» **What is needed**:
For the material below, return exactly the lines starting at the line containing "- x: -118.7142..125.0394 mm" and ending at the line containing "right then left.", both ends included, and no others.

» **Data to process**:
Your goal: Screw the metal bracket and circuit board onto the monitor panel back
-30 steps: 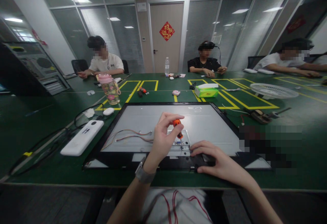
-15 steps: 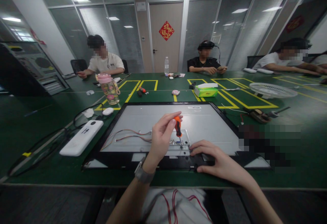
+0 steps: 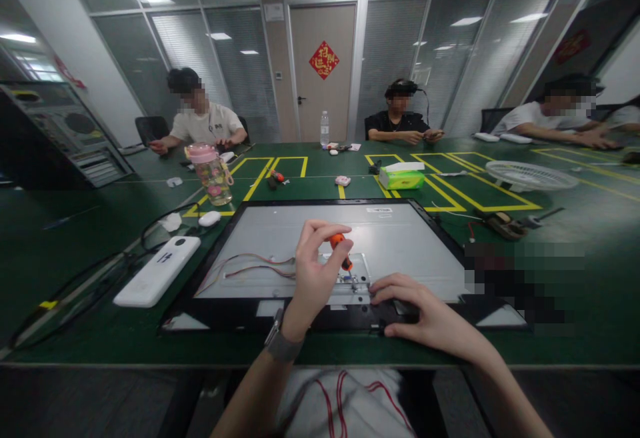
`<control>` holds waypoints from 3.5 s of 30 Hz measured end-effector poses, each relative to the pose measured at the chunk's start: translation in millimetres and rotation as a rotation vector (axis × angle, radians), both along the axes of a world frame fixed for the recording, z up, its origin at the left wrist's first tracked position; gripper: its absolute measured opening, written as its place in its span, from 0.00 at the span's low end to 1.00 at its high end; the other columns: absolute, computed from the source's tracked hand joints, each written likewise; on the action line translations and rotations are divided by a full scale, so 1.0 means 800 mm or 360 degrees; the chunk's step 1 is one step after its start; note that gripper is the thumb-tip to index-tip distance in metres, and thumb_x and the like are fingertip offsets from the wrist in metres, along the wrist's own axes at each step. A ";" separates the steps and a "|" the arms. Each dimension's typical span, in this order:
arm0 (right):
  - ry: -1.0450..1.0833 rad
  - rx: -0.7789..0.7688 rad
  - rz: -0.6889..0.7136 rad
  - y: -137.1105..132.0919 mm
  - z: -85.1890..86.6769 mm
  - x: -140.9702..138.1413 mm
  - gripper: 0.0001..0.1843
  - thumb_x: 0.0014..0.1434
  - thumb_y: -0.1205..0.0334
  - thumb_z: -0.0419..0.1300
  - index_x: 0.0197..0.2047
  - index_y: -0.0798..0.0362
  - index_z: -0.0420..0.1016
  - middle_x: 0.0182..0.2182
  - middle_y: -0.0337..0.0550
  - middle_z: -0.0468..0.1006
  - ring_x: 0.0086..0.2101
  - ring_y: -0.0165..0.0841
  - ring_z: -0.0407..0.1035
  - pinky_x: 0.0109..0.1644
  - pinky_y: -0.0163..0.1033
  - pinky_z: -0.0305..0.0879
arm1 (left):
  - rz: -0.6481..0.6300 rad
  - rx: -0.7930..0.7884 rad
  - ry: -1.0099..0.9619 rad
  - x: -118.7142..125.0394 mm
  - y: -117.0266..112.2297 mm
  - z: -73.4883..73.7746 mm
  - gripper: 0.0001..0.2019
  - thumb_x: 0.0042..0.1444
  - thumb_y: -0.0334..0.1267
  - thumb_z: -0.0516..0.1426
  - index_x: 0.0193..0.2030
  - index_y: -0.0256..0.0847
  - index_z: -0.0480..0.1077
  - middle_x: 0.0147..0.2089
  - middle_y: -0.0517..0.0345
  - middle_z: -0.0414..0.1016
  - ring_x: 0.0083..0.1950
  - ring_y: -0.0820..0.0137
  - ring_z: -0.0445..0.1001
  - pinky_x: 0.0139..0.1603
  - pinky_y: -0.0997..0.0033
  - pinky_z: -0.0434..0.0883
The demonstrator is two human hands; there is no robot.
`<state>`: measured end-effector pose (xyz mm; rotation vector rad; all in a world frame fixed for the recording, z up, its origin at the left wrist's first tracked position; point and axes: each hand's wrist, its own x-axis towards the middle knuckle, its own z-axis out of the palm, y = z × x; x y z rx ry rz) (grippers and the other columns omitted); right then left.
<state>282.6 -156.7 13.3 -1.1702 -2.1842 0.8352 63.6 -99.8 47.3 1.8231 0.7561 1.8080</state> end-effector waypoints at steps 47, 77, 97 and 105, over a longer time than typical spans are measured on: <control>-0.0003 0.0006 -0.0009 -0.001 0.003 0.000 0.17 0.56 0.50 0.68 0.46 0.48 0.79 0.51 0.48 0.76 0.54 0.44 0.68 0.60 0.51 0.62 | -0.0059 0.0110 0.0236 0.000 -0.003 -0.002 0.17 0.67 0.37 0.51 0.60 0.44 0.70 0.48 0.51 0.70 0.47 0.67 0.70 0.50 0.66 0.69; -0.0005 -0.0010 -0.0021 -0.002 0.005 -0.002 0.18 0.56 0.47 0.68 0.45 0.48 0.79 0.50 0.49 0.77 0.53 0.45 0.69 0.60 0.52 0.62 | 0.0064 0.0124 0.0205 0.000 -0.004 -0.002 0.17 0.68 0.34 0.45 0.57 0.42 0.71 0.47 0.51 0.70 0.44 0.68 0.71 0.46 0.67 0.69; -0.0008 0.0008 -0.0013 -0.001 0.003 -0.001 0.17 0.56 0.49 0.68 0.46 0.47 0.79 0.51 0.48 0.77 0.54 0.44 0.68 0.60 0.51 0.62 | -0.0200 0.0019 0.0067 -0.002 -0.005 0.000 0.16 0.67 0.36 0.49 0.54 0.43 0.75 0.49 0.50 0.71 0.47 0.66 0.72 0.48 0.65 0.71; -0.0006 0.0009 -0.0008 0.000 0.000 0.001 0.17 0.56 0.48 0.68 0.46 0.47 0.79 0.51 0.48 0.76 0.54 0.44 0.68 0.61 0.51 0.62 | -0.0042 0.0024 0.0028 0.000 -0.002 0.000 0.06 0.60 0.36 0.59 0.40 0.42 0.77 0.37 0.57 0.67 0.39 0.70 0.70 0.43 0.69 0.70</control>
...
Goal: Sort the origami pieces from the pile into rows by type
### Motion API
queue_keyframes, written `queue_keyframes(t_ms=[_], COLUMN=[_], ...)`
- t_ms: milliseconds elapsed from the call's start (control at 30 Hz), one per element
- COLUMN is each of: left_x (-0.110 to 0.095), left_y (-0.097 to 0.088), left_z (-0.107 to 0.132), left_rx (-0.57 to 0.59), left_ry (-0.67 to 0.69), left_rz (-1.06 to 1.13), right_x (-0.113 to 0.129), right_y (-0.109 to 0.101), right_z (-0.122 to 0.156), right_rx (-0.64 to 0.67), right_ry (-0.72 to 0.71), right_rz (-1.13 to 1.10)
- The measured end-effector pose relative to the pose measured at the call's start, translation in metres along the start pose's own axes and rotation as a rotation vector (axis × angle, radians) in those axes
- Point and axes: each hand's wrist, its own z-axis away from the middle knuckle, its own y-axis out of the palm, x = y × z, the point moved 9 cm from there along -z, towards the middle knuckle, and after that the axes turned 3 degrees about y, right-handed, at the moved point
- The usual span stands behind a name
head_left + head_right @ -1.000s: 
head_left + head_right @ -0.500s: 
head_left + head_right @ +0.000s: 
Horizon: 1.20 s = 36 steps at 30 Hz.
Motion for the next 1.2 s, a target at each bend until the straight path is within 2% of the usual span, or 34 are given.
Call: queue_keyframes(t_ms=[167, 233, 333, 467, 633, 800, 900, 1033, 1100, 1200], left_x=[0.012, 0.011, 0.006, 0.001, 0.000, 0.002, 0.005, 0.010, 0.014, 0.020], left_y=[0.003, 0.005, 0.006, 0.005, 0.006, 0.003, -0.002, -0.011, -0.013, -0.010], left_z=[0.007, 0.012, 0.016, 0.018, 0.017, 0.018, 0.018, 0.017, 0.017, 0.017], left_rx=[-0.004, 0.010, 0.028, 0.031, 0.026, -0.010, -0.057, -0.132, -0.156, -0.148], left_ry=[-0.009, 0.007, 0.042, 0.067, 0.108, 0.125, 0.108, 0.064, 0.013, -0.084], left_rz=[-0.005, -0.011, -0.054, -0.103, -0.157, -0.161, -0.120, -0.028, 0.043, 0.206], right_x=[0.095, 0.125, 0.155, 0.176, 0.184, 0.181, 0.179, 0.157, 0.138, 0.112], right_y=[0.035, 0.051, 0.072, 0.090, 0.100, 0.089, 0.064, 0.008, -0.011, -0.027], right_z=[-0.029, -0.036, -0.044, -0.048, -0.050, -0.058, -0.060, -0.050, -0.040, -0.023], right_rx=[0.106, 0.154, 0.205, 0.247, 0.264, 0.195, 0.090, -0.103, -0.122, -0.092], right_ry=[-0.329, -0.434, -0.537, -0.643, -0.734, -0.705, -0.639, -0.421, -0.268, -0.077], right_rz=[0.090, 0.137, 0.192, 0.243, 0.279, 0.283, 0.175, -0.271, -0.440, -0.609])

» **Reply**:
  - x: -118.7142..125.0394 mm
  - y: -117.0266..112.2297 mm
  - z: -73.4883..73.7746 mm
  - gripper: 0.0001..0.2019
  - thumb_x: 0.0042..0.1444
  - thumb_y: -0.0334..0.1267
  - thumb_z: -0.0516..0.1426
  - index_x: 0.0193..0.2030
  - index_y: -0.0256..0.0847
  - index_z: -0.0480..0.1077
  - middle_x: 0.0147..0.2089
  - middle_y: -0.0517..0.0345
  - middle_z: -0.0414..0.1016
  - ring_x: 0.0083..0.1950
  - ring_y: -0.0820..0.0137
  - ring_z: -0.0445..0.1001
  - pinky_x: 0.0139..0.1603
  - pinky_y: -0.0997..0.0033
  - pinky_z: -0.0434..0.0883
The demonstrator is two human hands; there is no robot.
`<state>`: measured end-effector pose (xyz mm; rotation vector rad; all in a world frame fixed for the recording, z up, its origin at the left wrist's first tracked position; point and axes: each hand's wrist, its own x-axis towards the middle knuckle, its own z-axis out of the palm, y = z × x; x y z rx ry rz) (grippers and the other columns omitted); right then left.

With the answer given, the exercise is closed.